OpenCT claims that it has achieved a solution which telco industry analysts have described as "the Holy Grail application/service for carrier services" - real-time bandwidth usage billing. This is facilitated through “two ground-breaking functions” (predictive real-time provisioning and smart contracts) that ultimately support enterprise bandwidth-on-demand. In addition, customers will be able to dynamically scale up or 'burst' connectivity during times of peak demand. OpenCT, which is using blockchain technology in an entirely new way to support modern telecommunication services, says enterprise customers have never had the ability to pay for actual bandwidth usage - this innovation means there will be no more inefficient long-term leases.

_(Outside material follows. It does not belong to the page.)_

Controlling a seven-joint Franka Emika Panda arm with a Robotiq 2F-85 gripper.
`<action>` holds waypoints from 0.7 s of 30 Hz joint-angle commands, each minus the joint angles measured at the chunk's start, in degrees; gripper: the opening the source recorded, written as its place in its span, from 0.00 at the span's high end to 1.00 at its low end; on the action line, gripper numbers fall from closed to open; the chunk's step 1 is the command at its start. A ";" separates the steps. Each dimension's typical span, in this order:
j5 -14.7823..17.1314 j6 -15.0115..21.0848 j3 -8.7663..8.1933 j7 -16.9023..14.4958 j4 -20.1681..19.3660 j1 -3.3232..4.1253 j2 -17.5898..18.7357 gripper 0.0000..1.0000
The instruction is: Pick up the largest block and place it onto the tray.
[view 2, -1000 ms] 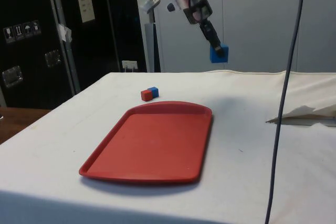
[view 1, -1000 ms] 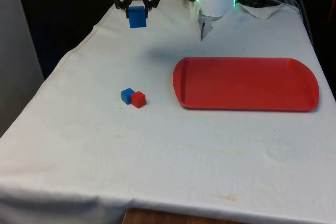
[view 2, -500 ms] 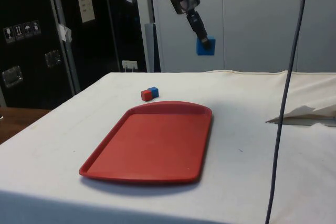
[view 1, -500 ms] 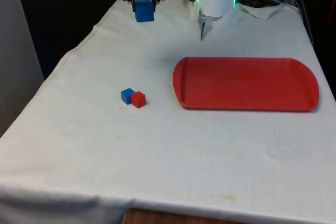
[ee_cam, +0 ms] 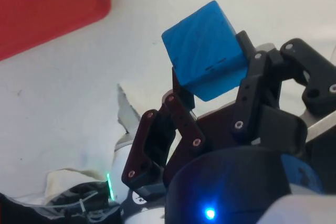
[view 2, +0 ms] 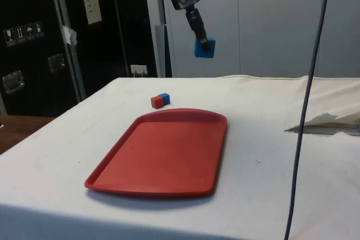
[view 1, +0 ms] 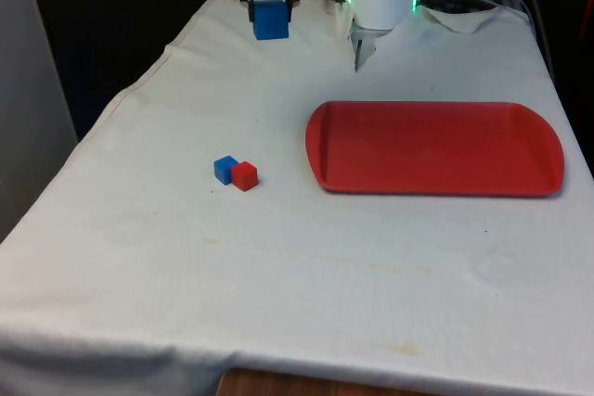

It has modified the blockchain protocol itself to support ultra-secure data transport - and superior management overlay. Through smart contracts on its own hybrid blockchain there is the ability for strategic carrier partners to offer their large-scale enterprise customers a new way to pay for bandwidth.

Through advanced optical switches that monitor application traffic requirements, OpenCT can use predictive measures to establish and tear down dense wave division multiplexing (DWDM) lambdas against trans-Atlantic/trans-Pacific circuits (in fact all optical-based circuits) - supporting near real-time provisioning and decommissioning, especially the high costs incurred due to expensive transoceanic links.

Roy Hilliard, VP of business development for NJFX, added: "Global interconnection is exactly what NJFX provides as the first and only cable landing station colocation campus in the United States. NJFX sees the partnership as a logical extension to the NJFX hub of services that our service provider clients provide and that enterprises are looking for, as a way to efficiently and securely enable critical applications."